§ Problem: In the following listing, find the lines containing "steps" and report them.

****************************************

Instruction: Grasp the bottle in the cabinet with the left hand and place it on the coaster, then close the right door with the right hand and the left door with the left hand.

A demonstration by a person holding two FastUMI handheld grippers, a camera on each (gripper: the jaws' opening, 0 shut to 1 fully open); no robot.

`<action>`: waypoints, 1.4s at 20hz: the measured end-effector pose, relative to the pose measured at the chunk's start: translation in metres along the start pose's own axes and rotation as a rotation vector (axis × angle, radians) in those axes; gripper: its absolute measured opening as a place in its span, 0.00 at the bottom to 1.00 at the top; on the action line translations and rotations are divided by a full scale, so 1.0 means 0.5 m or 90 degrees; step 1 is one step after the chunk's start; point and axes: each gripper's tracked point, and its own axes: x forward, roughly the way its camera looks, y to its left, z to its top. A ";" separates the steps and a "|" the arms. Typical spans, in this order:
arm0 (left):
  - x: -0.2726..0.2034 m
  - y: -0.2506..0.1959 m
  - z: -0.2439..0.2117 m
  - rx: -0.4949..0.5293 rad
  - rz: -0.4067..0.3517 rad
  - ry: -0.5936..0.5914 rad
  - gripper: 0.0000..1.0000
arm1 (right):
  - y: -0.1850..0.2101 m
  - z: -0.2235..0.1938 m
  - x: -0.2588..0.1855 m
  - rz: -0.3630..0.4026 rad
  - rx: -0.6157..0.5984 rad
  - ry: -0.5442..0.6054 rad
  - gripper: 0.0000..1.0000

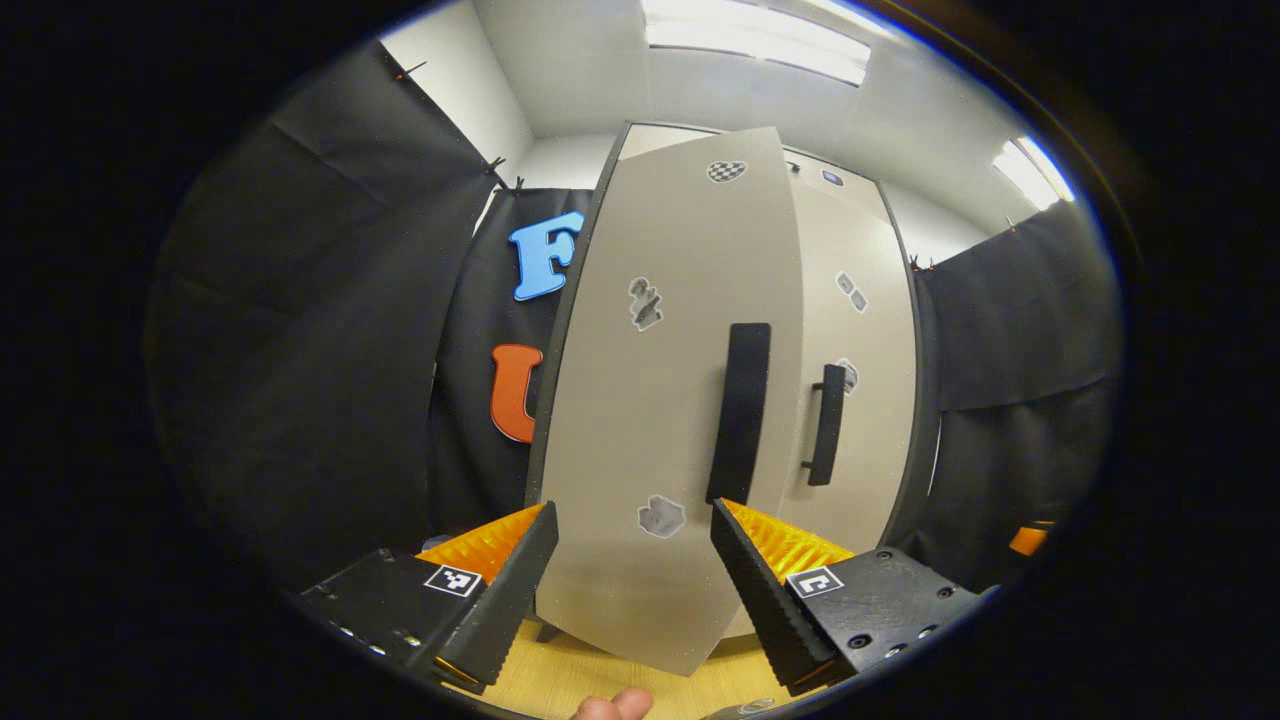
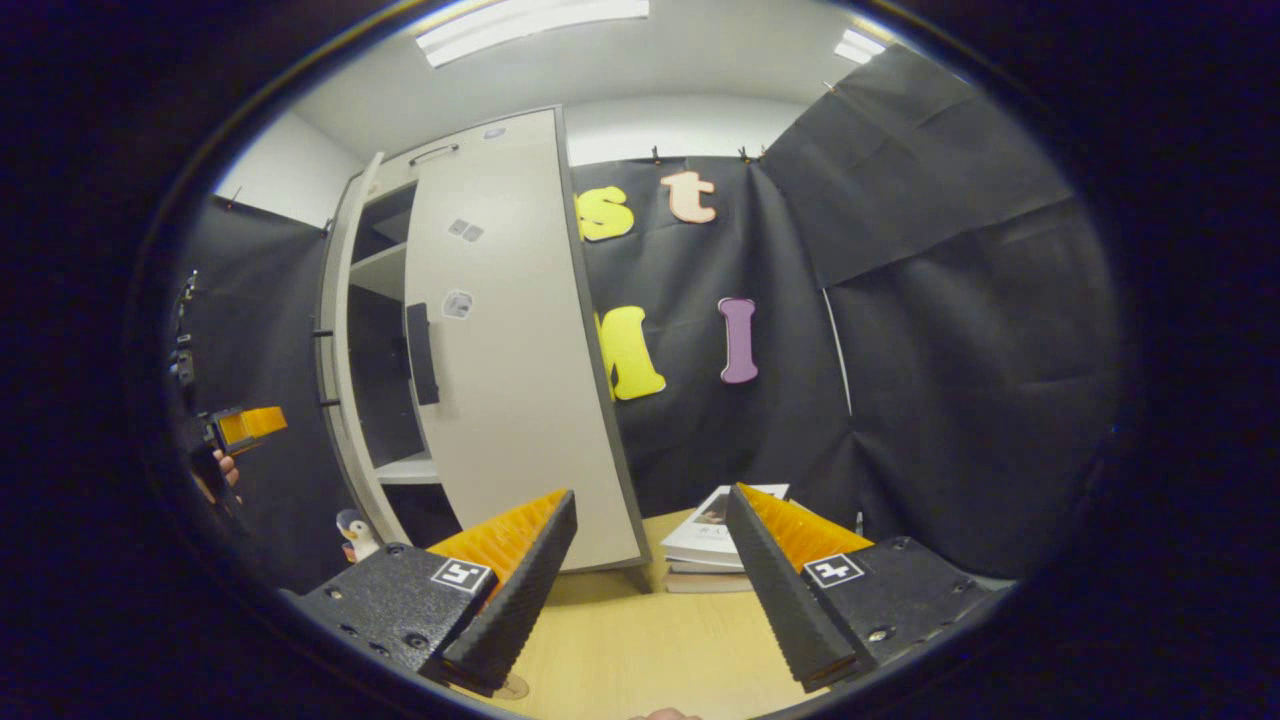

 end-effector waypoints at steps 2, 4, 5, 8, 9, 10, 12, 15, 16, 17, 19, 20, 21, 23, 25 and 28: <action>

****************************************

§ Exercise response:
`<action>`: waypoints, 1.4s at 20hz: the measured end-effector pose, relative to the pose measured at the chunk's start: translation in metres along the start pose's own axes and rotation as a rotation vector (axis × angle, radians) in those axes; gripper: its absolute measured opening as a place in its span, 0.00 at the bottom to 1.00 at the top; on the action line translations and rotations are divided by a full scale, so 1.0 means 0.5 m or 90 degrees; step 1 is one step after the chunk's start; point and axes: each gripper's tracked point, and its own axes: x forward, roughly the way its camera looks, y to its left, z to its top. A ";" separates the steps and a "|" the arms. Typical spans, in this order:
 end-effector waypoints at steps 2, 4, 5, 8, 9, 10, 12, 15, 16, 17, 19, 20, 21, 23, 25 and 28: <action>

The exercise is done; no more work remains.